Although federal, state and local officials are asking eyewitnesses to history to walk or to take public transportation, including the Metrorail and Metrobus, thousands of persons will drive to Metro stations, which boast about 60,000 parking spaces, and then travel downtown. Although it is officially a federal holiday, parking fees will be charged at Metro stations and parking lots on Inauguration Day. “If parking at a Metrorail facility, Metro recommends paying with a credit card (no extra fee will be charged if a credit card is used on Inauguration Day).” If Metro’s 22 parking garages and its 29 parking lots are filled to the brim, don’t park your car on the side of the road. It will be a big mistake. The Maryland State Police, for example, is warning it will immediately “tow any abandoned or illegally parked vehicles along state and interstate routes.”

Be prepared for decreased travel time reliability. Two days before the Inauguration, security crews will place “no parking” signs along the perimeters, and parking enforcement will begin. Motorists who park in the wrong place at the wrong time will be ticketed and their vehicles will be towed, starting at 12 p.m., Wednesday, January 18 and ending on Monday, January 23 at 1 a.m. within the “hard perimeter.” Street closures will begin as early as inauguration eve, Thursday, January 19, within the “red zone.” Travelers in and around the nation’s capital and the entire national capital area should expect extensive delays, road and garage closures, security measures, last minute delays, and changes.  The following Metro stations will be closed:

  • Smithsonian (Orange, Silver and Blue lines), Archives-Navy Memorial-Penn Quarter (Green and Yellow lines) and Pentagon (Blue and Yellow lines) will be closed on Inauguration Day.
  • Federal Triangle (Orange, Silver and Blue lines) and Mount Vernon Square- 7th St-Convention Center (Green and Yellow lines) will be closed throughout the 24 hours of the inauguration.

The Joint Congressional Committee on the Inaugural Ceremonies (JCCIC) and Destination DC expect hundreds of thousands of spectators on the National Mall. Destination DC is advising: “If you are using a ride sharing app such as Uber or Lyft, there will be a geofence around the security perimeter, meaning the apps will not work inside it. Attendees using the services will have to leave the perimeter to get picked up.”

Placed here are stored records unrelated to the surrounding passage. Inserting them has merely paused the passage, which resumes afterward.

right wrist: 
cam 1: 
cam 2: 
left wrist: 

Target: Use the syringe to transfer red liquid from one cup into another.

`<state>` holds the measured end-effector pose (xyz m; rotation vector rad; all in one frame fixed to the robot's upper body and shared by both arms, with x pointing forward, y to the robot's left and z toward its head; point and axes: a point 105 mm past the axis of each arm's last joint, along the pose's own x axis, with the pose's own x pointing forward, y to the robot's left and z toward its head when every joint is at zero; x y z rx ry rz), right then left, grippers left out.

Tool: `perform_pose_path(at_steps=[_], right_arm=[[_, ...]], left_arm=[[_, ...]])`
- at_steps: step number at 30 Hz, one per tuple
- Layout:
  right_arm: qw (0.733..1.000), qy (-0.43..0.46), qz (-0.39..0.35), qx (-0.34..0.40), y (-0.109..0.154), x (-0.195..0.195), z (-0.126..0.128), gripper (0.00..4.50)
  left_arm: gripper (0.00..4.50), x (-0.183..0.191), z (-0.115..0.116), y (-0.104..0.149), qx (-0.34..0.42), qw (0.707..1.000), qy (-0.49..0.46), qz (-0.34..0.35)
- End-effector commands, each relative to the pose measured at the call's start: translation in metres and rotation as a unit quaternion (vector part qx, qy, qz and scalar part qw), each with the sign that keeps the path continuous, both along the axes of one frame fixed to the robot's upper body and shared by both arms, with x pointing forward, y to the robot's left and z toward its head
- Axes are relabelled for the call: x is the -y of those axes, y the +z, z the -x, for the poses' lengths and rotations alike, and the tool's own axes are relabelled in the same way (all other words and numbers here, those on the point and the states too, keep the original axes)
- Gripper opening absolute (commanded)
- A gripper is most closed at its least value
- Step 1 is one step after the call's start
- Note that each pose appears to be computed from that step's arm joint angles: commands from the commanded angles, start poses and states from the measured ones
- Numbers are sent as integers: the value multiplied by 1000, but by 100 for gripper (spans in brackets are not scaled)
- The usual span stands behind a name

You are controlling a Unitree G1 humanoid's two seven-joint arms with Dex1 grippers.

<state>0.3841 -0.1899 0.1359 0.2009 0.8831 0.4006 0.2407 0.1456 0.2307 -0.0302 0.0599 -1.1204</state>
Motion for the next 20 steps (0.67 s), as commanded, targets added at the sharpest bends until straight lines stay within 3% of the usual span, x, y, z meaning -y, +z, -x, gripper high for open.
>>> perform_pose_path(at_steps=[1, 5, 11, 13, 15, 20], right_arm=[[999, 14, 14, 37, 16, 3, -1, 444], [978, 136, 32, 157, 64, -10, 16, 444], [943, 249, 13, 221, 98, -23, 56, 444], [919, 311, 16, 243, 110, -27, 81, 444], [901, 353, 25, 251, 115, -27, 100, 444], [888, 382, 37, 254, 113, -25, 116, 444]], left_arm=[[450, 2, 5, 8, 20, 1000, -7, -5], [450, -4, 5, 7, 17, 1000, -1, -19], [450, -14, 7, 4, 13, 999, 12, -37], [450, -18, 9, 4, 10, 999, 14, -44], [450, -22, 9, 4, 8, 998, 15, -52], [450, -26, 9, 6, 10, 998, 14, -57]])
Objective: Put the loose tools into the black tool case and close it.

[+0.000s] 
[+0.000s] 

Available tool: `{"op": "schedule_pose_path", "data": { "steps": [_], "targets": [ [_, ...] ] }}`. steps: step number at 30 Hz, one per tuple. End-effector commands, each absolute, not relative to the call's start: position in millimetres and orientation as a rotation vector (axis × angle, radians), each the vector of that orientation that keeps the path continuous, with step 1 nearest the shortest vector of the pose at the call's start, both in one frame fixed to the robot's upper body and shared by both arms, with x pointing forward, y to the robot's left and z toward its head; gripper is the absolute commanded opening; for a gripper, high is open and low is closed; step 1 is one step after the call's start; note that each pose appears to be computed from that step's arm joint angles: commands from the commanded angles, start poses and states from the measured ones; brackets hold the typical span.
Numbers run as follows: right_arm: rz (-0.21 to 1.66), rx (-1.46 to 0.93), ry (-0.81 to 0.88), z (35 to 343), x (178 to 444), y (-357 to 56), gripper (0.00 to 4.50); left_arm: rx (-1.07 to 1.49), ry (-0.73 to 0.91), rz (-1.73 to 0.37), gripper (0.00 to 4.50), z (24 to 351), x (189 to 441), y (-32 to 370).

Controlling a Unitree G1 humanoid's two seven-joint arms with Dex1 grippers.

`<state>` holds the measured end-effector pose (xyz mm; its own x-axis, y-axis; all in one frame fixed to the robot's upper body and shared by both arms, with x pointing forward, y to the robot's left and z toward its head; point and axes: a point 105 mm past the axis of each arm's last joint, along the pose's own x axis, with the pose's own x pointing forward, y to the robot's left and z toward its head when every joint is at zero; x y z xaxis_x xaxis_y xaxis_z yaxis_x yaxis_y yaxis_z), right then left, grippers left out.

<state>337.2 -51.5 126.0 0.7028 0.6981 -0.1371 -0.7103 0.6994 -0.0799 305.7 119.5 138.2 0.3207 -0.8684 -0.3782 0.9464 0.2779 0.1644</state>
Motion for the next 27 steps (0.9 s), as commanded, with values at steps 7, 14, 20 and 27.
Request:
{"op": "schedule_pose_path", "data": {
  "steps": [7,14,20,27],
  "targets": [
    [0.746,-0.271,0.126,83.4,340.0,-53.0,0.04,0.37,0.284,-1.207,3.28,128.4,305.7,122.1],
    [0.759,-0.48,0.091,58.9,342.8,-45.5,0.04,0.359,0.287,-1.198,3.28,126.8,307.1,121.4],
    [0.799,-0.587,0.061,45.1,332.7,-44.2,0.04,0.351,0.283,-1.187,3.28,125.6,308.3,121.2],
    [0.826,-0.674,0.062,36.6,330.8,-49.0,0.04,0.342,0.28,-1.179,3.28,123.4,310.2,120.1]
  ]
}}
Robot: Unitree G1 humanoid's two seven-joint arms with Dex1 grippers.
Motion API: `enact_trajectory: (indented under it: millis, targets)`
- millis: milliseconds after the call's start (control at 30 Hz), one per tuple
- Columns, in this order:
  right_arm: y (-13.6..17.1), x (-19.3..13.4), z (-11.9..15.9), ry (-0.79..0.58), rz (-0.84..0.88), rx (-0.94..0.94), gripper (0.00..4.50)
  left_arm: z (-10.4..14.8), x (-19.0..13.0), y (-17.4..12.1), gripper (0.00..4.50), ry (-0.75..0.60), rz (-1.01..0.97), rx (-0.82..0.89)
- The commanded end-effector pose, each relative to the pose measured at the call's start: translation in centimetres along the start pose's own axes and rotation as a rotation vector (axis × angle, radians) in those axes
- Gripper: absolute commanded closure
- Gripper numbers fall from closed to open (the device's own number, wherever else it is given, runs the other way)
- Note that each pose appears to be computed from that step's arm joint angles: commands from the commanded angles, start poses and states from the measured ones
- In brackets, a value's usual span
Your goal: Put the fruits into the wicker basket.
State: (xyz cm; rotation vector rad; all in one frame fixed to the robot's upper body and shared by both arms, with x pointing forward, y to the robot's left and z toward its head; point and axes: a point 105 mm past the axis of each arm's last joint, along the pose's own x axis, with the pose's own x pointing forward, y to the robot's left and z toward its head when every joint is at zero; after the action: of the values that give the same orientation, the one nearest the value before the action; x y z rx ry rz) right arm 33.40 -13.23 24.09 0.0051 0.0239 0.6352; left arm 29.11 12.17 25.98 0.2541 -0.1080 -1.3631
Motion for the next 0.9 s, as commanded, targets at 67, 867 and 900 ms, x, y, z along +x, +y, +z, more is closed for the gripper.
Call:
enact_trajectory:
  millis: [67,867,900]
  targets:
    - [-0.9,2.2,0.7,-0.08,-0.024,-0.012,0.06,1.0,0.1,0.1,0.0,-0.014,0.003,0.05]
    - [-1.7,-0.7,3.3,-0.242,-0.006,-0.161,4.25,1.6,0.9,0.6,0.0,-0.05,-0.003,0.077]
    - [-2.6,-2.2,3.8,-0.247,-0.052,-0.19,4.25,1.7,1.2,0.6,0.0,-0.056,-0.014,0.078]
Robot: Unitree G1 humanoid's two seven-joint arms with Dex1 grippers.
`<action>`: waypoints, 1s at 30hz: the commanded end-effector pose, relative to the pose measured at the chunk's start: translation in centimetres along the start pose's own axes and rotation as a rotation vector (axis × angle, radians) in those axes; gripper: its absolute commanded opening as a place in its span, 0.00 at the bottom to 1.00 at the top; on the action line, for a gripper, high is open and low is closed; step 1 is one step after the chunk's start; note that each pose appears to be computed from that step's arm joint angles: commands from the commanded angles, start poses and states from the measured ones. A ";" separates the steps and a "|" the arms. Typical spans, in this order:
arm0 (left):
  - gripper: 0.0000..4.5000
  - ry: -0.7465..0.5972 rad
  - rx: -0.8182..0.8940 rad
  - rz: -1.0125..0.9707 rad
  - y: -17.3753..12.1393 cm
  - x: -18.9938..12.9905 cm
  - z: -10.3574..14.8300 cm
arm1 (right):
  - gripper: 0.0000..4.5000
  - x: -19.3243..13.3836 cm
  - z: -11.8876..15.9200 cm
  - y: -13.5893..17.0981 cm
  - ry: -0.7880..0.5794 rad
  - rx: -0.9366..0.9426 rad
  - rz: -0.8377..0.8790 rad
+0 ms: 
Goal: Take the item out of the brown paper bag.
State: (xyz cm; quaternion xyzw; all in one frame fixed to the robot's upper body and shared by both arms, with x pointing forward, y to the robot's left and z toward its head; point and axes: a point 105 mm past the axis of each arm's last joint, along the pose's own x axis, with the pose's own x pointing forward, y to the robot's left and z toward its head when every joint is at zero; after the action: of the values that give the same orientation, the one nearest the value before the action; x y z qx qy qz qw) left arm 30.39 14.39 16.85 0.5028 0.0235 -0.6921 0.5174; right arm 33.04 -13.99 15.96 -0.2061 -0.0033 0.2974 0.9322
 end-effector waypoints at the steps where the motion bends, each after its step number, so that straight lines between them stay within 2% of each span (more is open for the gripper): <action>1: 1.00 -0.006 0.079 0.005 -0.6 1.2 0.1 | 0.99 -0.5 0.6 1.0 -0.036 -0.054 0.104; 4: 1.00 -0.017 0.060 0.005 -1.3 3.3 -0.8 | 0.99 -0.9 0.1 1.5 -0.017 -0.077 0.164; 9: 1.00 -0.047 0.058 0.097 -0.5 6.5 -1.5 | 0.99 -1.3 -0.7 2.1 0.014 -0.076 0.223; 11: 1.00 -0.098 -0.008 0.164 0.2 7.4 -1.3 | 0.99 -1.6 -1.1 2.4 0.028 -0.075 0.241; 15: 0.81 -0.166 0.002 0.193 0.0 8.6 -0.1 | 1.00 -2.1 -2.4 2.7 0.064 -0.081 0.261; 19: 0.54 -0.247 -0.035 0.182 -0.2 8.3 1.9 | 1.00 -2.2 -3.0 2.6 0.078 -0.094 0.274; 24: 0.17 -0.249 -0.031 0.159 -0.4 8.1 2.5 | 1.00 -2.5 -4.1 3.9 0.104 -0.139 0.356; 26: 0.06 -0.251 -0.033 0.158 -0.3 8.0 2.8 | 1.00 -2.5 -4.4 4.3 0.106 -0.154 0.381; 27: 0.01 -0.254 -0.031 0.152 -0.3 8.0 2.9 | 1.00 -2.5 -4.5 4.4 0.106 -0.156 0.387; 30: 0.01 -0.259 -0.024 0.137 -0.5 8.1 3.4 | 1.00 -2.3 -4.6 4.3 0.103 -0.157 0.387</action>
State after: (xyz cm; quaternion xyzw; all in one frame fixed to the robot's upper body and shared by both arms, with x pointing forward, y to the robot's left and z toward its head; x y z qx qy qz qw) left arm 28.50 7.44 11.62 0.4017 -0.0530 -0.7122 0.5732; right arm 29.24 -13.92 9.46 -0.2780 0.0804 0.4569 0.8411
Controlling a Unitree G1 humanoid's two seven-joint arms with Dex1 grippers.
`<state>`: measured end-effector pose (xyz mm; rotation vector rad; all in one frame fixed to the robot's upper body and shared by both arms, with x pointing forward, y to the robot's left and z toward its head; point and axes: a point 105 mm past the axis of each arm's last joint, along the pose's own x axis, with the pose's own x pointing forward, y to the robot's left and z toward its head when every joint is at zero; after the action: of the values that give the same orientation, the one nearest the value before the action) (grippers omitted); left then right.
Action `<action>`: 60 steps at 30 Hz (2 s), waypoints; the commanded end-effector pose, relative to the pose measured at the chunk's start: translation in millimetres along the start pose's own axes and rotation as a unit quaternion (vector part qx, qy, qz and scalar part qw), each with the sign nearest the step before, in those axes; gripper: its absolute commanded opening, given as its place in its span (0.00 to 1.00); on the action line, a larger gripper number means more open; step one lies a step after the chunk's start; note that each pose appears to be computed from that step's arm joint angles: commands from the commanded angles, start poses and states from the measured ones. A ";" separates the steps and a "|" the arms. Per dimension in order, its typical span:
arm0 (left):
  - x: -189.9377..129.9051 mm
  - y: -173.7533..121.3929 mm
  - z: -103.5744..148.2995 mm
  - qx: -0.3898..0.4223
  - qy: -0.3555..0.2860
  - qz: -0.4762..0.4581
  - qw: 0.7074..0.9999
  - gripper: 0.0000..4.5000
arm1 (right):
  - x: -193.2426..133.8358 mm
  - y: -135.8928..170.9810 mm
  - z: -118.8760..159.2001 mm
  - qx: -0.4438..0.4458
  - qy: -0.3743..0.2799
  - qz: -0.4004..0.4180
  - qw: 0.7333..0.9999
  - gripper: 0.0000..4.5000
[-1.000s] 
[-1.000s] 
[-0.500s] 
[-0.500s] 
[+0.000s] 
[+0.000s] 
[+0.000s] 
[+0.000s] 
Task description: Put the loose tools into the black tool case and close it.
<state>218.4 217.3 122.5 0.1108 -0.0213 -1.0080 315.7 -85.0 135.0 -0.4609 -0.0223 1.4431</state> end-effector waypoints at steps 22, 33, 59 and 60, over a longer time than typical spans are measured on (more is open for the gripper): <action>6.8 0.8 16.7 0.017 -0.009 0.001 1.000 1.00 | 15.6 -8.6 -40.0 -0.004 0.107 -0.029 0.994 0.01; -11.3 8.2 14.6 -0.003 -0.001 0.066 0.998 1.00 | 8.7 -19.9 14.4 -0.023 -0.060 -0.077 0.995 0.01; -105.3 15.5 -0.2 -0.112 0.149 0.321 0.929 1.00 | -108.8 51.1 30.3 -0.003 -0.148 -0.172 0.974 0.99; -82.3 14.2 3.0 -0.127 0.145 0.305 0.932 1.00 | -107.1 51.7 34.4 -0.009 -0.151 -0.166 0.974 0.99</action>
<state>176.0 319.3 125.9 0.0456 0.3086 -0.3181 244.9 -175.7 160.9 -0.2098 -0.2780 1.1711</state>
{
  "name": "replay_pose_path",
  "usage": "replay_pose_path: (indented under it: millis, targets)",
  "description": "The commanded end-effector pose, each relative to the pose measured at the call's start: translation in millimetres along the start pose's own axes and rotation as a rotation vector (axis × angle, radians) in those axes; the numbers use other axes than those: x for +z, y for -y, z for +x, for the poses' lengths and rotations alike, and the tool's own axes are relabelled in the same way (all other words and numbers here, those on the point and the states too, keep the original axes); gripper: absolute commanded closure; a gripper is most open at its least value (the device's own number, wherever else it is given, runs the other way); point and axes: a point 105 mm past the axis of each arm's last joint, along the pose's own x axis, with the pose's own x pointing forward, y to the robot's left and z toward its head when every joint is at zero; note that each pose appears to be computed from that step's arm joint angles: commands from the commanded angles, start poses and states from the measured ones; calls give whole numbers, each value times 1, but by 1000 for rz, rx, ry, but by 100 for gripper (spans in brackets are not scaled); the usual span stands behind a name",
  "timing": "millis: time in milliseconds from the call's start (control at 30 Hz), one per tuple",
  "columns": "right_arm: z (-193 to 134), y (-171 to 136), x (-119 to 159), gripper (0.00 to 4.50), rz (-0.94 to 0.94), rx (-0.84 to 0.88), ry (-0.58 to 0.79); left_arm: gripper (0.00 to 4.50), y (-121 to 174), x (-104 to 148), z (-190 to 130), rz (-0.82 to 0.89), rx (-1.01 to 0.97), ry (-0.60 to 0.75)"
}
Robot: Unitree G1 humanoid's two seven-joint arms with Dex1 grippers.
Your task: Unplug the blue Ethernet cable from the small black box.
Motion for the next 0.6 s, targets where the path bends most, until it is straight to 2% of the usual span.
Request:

The big question is, will the region see “sharp drops in rush-hour congestion on area roadways,” as it did, surprisingly, during the 2015 Papal visit? Here is the one saving grace for all the congestion and crowds. Inauguration Day 2017 has been declared a paid federal holiday for federal workers in the “District of Columbia, Montgomery or Prince George’s Counties in Maryland, Arlington or Fairfax Counties in Virginia, or the cities of Alexandria or Fairfax in Virginia,” explains the Office of Personnel Management (OPM).

Here is the upshot. It is all about ingress and egress during peak periods. Monitor traffic conditions in and out of Washington, D.C. This is not the time to improvise.  So have a game plan for visiting and traveling around Washington D.C. during inauguration week. Parking will be extremely limited in the city and vehicular traffic will be restricted. Stay informed, and get Inauguration updates on social media sites at #inaug2017.